1. Member States shall ensure that a decision on an application submitted, in accordance with the requirements laid down in the Member State concerned, by the holder of a marketing authorisation to include a medicinal product in the list of medicinal products covered by the health insurance system is adopted and communicated to the applicant within 90 days of its receipt. Where an application under this Article may be made before the competent authorities have agreed the price to be charged for the product pursuant to Article 2, or where a decision on the price of a medicinal product and a decision on its inclusion within the list of products covered by the health insurance system are taken after a single administrative procedure, the time-limit shall be extended for a further 90 days. The applicant shall furnish the competent authorities with adequate information. If the information supporting the application is inadequate, the time-limit shall be suspended and the competent authorities shall forthwith notify the applicant of what detailed additional information is required.
Where a Member State does not permit an application to be made under this Article before the competent authorities have agreed the price to be charged for the product pursuant to Article 2, the Member State concerned shall ensure that the overall period of time taken by the two procedures does not exceed 180 days.

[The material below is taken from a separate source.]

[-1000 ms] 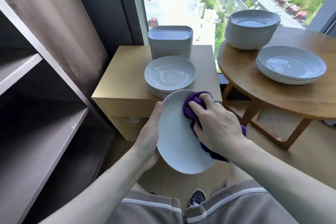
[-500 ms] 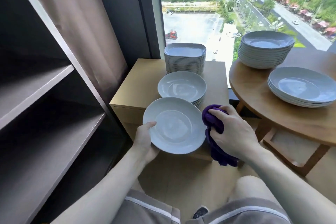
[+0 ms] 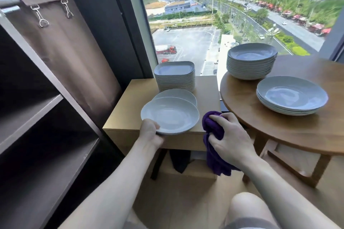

This time-limit may be extended in accordance with Article 2 or suspended in accordance with the provisions of the preceding subparagraph.
2. Any decision not to include a medicinal product in the list of products covered by the health insurance system shall contain a statement of reasons based upon objective and verifiable criteria, including, if appropriate, any expert opinions or recommendations on which the decision is based. In addition, the applicant shall be informed of the remedies available to him under the laws in force and of the time-limits allowed for applying for such remedies.
...
5. Any decision to exclude a product from the list of products covered by the health insurance system shall contain a statement of reasons based on objective and verifiable criteria. Such decisions, including, if appropriate, any expert opinions or recommendations on which the decisions are based, shall be communicated to the person responsible, who shall be informed of the remedies available to him under the laws in force and the time-limits allowed for applying for such remedies.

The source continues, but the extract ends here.